N.S.A. Said to Search Content of Messages to and From U.S.
By CHARLIE SAVAGE
The National Security Agency is hunting for Americans’ messages that
mention foreigners under surveillance, not just communications with the
targeted individuals themselves, officials said.
By CHARLIE SAVAGE
Published: August 8, 2013
WASHINGTON — The National Security Agency
is searching the contents of vast amounts of Americans’ e-mail and text
communications into and out of the country, hunting for people who
mention information about foreigners under surveillance, according to
intelligence officials.
The N.S.A. is not just intercepting the communications of Americans who
are in direct contact with foreigners targeted overseas, a practice that
government officials have openly acknowledged. It is also casting a far
wider net for people who cite information linked to those foreigners,
like a little used e-mail address, according to a senior intelligence
official.
While it has long been known that the agency conducts extensive computer
searches of data it vacuums up overseas, that it is systematically
searching — without warrants — through the contents of Americans’
communications that cross the border reveals more about the scale of its
secret operations.
It also adds another element to the unfolding debate, provoked by the
disclosures of Edward J. Snowden, the former N.S.A. contractor, about
whether the agency has infringed on Americans’ privacy as it scoops up
e-mails and phone data in its quest to ferret out foreign intelligence.
Government officials say the cross-border surveillance was authorized by
a 2008 law, the FISA Amendments Act, in which Congress approved
eavesdropping on domestic soil without warrants as long as the “target”
was a noncitizen abroad. Voice communications are not included in that
surveillance, the senior official said.
Asked to comment, Judith A. Emmel, an N.S.A. spokeswoman, did not
directly address surveillance of cross-border communications. But she
said the agency’s activities were lawful and intended to gather
intelligence not about Americans but about “foreign powers and their
agents, foreign organizations, foreign persons or international
terrorists.”
“In carrying out its signals intelligence mission, N.S.A. collects only
what it is explicitly authorized to collect,” she said. “Moreover, the
agency’s activities are deployed only in response to requirements for
information to protect the country and its interests.”
Hints of the surveillance appeared in a set of rules,
leaked by Mr. Snowden, for how the N.S.A. may carry out the 2008 FISA
law. One paragraph mentions that the agency “seeks to acquire
communications about the target that are not to or from the target.” The
pages were posted online by the newspaper The Guardian on June 20,
but the telltale paragraph, the only rule marked “Top Secret” amid 18
pages of restrictions, went largely overlooked amid other disclosures.

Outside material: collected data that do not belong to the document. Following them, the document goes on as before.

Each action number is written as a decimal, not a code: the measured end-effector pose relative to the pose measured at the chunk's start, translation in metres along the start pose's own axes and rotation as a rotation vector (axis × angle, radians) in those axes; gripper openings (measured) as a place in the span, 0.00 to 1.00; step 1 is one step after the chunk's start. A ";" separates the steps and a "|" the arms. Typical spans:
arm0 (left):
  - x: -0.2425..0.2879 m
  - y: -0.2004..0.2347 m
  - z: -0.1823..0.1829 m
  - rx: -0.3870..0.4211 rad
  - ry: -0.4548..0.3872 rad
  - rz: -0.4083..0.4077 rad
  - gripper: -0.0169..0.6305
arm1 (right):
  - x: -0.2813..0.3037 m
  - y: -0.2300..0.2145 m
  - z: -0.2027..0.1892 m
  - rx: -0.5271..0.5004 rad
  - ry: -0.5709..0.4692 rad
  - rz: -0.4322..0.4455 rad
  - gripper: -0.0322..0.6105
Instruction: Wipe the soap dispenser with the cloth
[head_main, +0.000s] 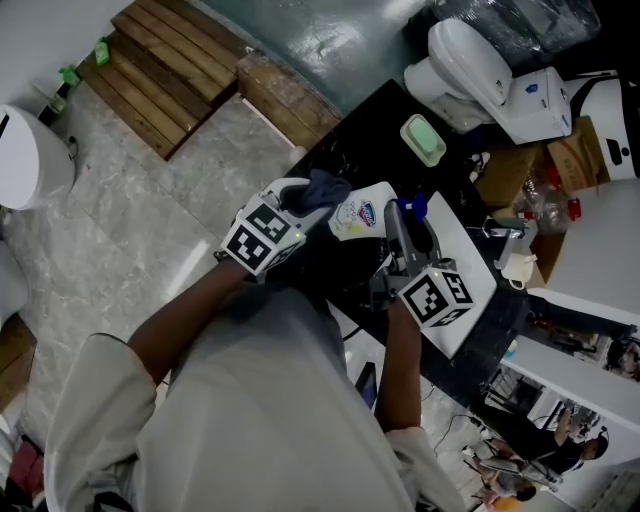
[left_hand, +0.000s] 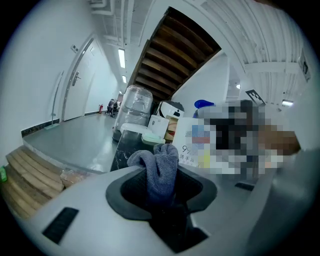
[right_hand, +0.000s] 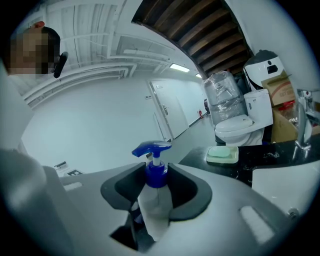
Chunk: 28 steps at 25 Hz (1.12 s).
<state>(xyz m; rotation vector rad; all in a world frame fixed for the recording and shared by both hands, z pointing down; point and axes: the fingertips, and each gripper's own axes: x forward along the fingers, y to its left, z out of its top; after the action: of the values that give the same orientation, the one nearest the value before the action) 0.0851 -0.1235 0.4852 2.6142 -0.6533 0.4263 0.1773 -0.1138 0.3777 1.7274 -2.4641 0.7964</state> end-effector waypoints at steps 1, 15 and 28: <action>0.000 0.000 -0.001 0.000 0.010 0.001 0.23 | 0.000 0.000 0.000 0.002 0.000 0.000 0.26; 0.000 0.005 -0.008 0.037 0.128 0.035 0.23 | -0.001 -0.004 0.001 0.032 -0.015 -0.001 0.26; -0.002 -0.001 -0.005 0.003 0.095 0.017 0.23 | 0.000 -0.001 0.001 0.006 -0.018 -0.004 0.26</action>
<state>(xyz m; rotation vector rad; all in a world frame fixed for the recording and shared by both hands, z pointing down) 0.0827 -0.1195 0.4888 2.5750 -0.6440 0.5531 0.1783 -0.1144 0.3771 1.7485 -2.4709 0.7932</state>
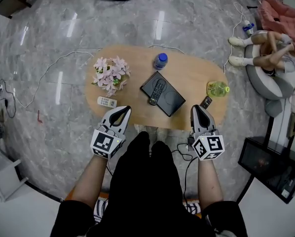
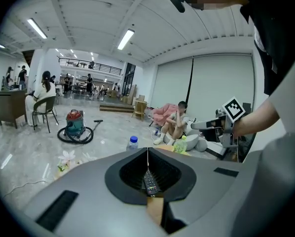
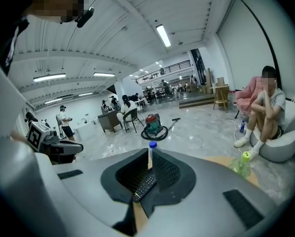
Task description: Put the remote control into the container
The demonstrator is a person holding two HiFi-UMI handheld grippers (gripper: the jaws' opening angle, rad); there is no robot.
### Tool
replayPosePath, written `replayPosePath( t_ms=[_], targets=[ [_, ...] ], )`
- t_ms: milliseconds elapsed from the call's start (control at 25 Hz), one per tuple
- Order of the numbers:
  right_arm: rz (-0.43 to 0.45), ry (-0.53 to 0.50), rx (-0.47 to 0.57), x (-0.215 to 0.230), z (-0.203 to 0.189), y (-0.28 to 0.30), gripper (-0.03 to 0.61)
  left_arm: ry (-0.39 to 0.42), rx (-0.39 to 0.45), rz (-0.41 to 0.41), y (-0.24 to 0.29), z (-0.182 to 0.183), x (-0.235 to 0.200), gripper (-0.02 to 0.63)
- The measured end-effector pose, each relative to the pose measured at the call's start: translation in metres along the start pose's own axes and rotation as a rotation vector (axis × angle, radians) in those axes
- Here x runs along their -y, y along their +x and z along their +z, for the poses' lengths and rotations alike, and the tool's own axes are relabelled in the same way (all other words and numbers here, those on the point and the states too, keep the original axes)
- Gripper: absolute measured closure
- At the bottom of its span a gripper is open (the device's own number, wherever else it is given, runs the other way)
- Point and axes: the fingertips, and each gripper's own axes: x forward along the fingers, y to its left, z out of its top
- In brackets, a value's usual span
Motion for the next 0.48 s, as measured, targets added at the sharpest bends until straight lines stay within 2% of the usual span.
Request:
replayPosePath(
  t_ms=[200, 480],
  targets=[
    [0.016, -0.002, -0.088, 0.017, -0.043, 0.025, 0.566, -0.03, -0.05, 0.003, 0.027, -0.047, 0.006, 0.605],
    [0.038, -0.004, -0.192, 0.038, -0.108, 0.051, 0.566, -0.018, -0.141, 0.016, 0.068, -0.121, 0.011, 0.604]
  ],
)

To conduct the surveillance, the N.S.A. is temporarily copying and then
sifting through the contents of what is apparently most e-mails and
other text-based communications that cross the border. The senior
intelligence official, who, like other former and current government
officials, spoke on condition of anonymity because of the sensitivity of
the topic, said the N.S.A. makes a “clone of selected communication
links” to gather the communications, but declined to specify details,
like the volume of the data that passes through them.
Computer scientists said that it would be difficult to systematically
search the contents of the communications without first gathering nearly
all cross-border text-based data; fiber-optic networks work by breaking
messages into tiny packets that flow at the speed of light over
different pathways to their shared destination, so they would need to be
captured and reassembled.
The official said that a computer searches the data for the identifying
keywords or other “selectors” and stores those that match so that human
analysts could later examine them. The remaining communications, the
official said, are deleted; the entire process takes “a small number of
seconds,” and the system has no ability to perform “retrospective
searching.”
The official said the keyword and other terms were “very precise” to
minimize the number of innocent American communications that were
flagged by the program. At the same time, the official acknowledged that
there had been times when changes by telecommunications providers or in
the technology had led to inadvertent overcollection. The N.S.A.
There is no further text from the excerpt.